_Your goal:_ Copy out, exactly and with nothing else, the stretch of lines that starts at the line containing "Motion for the" and finishes at the end of the data.

··········

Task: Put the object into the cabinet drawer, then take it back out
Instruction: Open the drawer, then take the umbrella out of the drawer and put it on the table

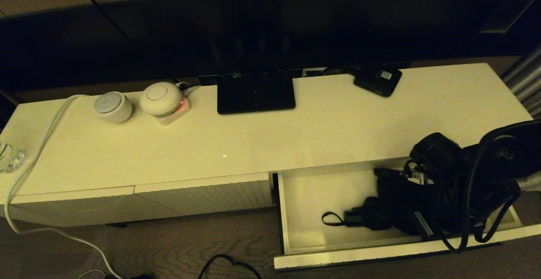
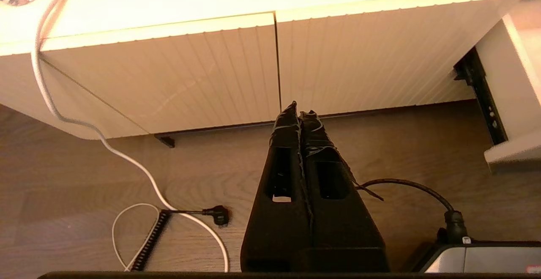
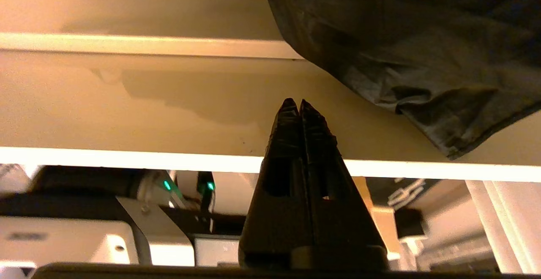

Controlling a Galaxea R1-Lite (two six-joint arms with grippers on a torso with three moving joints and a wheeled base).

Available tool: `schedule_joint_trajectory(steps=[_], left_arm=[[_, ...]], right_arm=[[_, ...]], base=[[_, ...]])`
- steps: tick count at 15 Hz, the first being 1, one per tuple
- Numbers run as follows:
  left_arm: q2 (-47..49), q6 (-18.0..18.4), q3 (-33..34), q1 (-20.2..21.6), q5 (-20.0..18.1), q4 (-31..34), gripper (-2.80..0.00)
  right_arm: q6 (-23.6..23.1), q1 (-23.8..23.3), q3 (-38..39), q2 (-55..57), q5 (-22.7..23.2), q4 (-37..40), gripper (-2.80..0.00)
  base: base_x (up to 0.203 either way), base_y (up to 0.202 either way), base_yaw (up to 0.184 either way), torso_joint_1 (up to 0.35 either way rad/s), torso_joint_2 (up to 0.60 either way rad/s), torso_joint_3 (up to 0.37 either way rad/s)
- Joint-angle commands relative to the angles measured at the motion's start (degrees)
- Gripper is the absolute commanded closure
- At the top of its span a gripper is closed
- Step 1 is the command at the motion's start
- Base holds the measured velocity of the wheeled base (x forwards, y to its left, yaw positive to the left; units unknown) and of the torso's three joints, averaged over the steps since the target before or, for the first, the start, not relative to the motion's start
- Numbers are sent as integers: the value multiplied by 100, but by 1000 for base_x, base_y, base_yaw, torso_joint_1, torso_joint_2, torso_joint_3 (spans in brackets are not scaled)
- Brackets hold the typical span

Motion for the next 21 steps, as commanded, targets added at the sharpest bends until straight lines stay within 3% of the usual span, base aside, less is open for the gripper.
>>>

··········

_Written answer:_
Motion for the next 21 steps, as commanded, targets added at the sharpest bends until straight lines stay within 3% of the usual span, base aside, less is open for the gripper.
>>>

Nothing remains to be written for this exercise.